▶ [What to do]: Word for word, restate the lines from the start of the data below through the line containing "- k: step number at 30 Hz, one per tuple".

▶ [Given material]:

▬▬▬▬▬▬▬▬▬▬

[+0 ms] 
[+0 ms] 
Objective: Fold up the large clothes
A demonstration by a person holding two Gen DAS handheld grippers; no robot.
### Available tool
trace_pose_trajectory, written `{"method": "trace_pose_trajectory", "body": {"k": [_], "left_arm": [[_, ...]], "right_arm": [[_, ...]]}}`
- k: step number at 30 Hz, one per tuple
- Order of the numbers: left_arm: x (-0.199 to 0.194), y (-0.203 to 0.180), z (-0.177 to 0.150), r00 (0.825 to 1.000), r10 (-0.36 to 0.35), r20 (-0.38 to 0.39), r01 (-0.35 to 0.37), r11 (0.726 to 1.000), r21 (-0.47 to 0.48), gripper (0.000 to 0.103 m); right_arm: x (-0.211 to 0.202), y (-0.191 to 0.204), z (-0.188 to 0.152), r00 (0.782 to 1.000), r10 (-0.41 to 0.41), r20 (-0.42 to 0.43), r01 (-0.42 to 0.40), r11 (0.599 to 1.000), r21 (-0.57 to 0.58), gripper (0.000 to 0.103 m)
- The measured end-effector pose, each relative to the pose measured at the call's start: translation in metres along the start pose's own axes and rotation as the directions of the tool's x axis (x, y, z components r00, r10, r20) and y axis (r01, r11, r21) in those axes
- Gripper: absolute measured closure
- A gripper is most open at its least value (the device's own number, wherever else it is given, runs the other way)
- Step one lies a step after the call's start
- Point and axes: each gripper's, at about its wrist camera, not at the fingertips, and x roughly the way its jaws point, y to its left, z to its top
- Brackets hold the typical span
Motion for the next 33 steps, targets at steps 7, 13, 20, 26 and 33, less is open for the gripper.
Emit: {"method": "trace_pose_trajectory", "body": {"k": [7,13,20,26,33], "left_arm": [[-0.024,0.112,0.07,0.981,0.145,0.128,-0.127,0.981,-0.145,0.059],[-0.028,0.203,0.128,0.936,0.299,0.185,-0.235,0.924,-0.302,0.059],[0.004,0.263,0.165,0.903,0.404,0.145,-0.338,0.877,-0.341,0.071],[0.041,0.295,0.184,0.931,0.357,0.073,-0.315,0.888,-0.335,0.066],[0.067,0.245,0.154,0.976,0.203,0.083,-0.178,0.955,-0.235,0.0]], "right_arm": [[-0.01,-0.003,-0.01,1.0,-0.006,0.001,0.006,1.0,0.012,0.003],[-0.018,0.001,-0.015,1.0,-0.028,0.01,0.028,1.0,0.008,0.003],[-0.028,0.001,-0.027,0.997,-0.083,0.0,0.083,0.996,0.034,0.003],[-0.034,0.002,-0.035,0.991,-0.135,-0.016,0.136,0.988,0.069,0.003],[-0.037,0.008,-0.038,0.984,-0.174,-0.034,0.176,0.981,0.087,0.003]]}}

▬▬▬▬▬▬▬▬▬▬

▶ [Worked solution]:
[+0 ms] 
[+0 ms] 
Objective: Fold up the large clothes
A demonstration by a person holding two Gen DAS handheld grippers; no robot.
### Available tool
trace_pose_trajectory, written `{"method": "trace_pose_trajectory", "body": {"k": [_], "left_arm": [[_, ...]], "right_arm": [[_, ...]]}}`
- k: step number at 30 Hz, one per tuple

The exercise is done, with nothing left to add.